The Bank's primary source of funding are deposits from customers, complemented by access to the capital markets via bond issues and to the interbank market, where we focus on operations with Banco Popular Group. Simultaneously the Bank has tried to ensure other sources of funding, carefully selected for each maturity depending on pricing, stability, speed of access, depth, and compliance with the pre-established risk management policies. The liquidity management process, as performed by the Bank, includes:
The daily funding needs that are managed by monitoring future cash flows in order to guarantee that the requirements are met. This includes write-backs as loans mature or are granted to customers;
Maintaining a high-liquidity asset portfolio so that these can be easily converted into cash as a protection against any unexpected interruption in cash flows;
Monitoring liquidity ratios taking into account external and internal requirements;
Managing the concentration and profile of debt maturities resorting to the liquidity gap model.

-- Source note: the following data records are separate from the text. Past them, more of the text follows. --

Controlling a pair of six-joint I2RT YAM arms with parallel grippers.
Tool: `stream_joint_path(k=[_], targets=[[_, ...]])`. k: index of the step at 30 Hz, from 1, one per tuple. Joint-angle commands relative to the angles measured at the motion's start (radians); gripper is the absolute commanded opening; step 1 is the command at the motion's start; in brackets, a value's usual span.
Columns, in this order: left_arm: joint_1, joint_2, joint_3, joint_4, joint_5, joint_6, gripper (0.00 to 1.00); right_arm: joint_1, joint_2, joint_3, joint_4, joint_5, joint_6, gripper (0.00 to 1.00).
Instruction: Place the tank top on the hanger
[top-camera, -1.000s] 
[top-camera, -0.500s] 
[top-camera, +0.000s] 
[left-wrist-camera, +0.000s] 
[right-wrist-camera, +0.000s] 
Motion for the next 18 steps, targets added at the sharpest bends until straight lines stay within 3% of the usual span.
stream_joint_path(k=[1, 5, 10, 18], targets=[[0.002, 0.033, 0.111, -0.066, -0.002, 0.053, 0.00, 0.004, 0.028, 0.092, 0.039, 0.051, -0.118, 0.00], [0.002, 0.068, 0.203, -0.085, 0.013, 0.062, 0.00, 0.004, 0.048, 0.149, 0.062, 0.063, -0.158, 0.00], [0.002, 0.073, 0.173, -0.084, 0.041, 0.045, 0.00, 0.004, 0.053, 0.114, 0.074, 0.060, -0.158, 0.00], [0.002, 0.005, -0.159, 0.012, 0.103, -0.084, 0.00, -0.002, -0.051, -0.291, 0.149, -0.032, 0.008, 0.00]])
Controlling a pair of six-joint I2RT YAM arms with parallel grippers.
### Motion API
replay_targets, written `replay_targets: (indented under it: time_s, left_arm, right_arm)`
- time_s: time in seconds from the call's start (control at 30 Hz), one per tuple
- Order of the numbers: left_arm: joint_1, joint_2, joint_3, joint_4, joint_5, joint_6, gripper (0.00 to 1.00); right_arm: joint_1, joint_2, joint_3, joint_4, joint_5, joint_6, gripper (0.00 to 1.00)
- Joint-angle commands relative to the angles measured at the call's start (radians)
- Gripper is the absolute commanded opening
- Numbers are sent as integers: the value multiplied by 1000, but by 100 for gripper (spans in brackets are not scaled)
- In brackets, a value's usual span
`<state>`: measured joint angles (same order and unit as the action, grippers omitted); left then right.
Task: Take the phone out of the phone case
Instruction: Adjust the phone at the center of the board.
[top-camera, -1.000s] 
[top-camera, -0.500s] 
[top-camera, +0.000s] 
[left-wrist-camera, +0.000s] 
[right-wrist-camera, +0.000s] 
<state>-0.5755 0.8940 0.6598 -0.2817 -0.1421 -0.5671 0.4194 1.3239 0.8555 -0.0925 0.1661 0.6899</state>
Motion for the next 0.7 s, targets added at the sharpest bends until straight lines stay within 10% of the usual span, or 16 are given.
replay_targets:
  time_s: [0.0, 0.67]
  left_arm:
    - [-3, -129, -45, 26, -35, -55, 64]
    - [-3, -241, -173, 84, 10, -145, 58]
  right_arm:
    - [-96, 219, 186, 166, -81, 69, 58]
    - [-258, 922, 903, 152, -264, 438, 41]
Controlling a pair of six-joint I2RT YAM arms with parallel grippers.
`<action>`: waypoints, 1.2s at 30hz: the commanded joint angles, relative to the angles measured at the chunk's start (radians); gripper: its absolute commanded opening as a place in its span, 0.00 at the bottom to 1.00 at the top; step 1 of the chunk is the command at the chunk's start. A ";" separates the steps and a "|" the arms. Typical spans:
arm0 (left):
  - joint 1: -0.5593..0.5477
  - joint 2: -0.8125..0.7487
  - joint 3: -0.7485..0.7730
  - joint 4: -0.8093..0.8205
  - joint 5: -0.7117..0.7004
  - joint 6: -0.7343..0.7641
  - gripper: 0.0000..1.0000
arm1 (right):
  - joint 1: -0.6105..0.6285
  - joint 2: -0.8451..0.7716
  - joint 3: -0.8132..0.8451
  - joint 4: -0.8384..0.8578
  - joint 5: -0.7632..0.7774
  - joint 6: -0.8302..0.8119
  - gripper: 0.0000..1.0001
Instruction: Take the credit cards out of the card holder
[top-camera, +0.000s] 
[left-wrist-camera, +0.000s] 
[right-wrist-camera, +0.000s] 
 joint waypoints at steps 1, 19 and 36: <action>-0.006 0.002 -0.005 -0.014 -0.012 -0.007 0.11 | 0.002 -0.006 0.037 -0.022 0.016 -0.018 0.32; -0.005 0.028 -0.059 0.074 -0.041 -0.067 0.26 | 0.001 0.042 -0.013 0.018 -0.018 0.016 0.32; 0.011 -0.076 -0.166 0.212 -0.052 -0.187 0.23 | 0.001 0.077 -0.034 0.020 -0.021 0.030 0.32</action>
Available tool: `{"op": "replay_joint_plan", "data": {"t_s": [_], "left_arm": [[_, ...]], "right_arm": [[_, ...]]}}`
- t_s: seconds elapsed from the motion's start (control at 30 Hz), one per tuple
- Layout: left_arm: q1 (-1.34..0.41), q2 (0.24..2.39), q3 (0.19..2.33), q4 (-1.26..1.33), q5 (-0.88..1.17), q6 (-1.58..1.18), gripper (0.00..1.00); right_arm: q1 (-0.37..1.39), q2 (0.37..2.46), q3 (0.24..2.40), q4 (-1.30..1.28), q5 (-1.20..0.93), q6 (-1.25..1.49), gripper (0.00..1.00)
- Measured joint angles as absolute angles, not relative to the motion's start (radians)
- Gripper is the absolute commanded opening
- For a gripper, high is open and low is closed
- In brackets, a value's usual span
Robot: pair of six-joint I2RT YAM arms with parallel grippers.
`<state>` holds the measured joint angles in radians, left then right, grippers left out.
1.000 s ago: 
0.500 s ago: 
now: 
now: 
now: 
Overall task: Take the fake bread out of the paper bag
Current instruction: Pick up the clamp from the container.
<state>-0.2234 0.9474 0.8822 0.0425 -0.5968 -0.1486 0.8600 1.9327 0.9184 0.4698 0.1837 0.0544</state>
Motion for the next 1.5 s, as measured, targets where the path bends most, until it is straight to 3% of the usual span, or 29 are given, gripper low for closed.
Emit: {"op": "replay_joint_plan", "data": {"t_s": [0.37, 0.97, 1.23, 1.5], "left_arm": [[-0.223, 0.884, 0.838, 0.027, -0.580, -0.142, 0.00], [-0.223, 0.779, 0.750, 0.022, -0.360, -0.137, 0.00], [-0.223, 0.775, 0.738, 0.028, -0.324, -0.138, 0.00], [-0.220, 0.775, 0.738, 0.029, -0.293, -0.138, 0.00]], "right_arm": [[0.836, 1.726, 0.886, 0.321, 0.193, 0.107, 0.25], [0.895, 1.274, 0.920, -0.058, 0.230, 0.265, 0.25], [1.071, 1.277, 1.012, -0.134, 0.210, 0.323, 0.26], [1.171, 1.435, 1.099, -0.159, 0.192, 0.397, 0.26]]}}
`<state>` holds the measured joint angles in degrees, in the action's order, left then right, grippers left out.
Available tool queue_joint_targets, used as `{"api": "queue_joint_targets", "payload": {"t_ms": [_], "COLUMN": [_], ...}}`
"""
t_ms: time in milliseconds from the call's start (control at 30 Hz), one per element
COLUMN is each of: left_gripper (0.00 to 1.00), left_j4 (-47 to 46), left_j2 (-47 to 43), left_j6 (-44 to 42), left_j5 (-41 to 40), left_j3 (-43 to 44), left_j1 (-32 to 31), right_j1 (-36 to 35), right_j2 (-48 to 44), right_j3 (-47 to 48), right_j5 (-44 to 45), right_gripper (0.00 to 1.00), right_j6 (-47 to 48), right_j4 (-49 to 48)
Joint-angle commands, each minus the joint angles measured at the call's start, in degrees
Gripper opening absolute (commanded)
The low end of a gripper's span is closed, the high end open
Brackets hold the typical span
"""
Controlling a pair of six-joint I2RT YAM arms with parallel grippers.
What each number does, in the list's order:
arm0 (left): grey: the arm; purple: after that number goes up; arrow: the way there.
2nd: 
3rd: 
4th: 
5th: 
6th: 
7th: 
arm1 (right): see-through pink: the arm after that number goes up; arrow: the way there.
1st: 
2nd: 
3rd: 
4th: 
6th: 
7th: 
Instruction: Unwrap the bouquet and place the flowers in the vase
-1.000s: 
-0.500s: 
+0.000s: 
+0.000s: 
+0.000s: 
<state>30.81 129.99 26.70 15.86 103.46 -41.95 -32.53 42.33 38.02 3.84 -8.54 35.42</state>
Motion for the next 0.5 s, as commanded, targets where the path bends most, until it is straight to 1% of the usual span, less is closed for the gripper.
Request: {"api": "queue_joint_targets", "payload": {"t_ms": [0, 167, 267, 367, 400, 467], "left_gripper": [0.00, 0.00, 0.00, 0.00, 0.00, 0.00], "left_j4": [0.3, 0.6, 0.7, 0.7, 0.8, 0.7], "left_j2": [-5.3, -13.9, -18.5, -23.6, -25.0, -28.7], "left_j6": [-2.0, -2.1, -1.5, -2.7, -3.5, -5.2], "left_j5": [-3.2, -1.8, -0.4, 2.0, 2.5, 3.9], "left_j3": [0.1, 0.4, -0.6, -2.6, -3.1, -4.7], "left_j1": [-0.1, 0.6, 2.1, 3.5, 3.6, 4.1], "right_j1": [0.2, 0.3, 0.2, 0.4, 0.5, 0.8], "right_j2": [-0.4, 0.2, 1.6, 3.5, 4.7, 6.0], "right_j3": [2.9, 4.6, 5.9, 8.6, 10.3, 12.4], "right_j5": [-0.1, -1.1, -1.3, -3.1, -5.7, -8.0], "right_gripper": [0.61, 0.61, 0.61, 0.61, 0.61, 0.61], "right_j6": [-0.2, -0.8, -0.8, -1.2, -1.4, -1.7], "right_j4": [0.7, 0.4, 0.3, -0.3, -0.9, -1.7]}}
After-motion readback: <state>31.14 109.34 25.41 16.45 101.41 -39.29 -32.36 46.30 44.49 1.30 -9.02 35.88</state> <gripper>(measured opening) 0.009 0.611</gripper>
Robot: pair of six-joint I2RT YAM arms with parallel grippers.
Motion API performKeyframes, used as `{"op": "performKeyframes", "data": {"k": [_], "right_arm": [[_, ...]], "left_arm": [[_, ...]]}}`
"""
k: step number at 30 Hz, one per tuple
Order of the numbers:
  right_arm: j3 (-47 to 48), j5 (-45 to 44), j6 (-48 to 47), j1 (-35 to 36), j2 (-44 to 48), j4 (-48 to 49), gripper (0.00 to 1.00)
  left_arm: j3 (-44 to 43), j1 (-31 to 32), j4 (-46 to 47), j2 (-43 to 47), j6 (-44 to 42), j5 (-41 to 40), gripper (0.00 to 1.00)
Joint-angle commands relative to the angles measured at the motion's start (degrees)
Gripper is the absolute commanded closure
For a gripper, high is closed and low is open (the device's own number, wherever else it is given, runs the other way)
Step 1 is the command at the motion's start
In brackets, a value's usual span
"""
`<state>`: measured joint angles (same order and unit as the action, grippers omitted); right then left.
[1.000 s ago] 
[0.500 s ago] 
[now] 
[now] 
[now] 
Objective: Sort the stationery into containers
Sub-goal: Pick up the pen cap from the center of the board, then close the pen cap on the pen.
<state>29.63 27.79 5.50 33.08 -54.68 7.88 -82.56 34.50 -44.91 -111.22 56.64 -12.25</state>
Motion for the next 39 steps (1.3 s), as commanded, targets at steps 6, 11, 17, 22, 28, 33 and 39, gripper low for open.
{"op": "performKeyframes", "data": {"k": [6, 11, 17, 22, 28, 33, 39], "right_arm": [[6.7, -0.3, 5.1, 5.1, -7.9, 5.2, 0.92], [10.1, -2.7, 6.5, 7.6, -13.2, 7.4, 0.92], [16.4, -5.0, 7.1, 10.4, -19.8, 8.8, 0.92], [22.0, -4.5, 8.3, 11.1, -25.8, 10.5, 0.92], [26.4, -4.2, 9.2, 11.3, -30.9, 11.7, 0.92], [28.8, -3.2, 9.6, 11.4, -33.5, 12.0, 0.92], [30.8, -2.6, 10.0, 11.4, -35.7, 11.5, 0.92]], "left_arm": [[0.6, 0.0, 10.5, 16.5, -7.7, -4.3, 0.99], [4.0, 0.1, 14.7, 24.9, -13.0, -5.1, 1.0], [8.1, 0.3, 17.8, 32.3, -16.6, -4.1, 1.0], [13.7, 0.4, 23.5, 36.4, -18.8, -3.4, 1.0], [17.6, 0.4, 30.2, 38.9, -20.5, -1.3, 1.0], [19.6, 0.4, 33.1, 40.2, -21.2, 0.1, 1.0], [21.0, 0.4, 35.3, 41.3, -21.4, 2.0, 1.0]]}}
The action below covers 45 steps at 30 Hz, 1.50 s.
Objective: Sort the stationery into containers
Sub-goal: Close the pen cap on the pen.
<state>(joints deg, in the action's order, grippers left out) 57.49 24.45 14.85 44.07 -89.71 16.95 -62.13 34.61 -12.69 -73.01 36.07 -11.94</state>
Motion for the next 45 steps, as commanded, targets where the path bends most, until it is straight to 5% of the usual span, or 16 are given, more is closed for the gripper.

Monitoring and reporting assume the form of cash flow measurement and projection reports for the following day, week and month, since these are important time brackets in terms of liquidity management. The starting point for these projections is an analysis of the contractual maturity of financial liabilities and the expected date for asset cash flows. The cash flow also monitors the degree of non-utilized loan commitments, the use of overdraft facilities and the impact of contingent liabilities such as letters of credit and guarantees.
Regarding the analysis of liquidity risk, besides the obligations established by the Bank of Portugal under the terms of Instruction No. 13/2009, the Bank also resorts to the concept of liquidity gap, i.e., from the balance sheet of the Bank as at 31 December 2015, based on the maturities of assets and liabilities it is possible to ascertain the ratio between the referred to maturities (positive or negative) according to residual maturity deadlines called liquidity gaps.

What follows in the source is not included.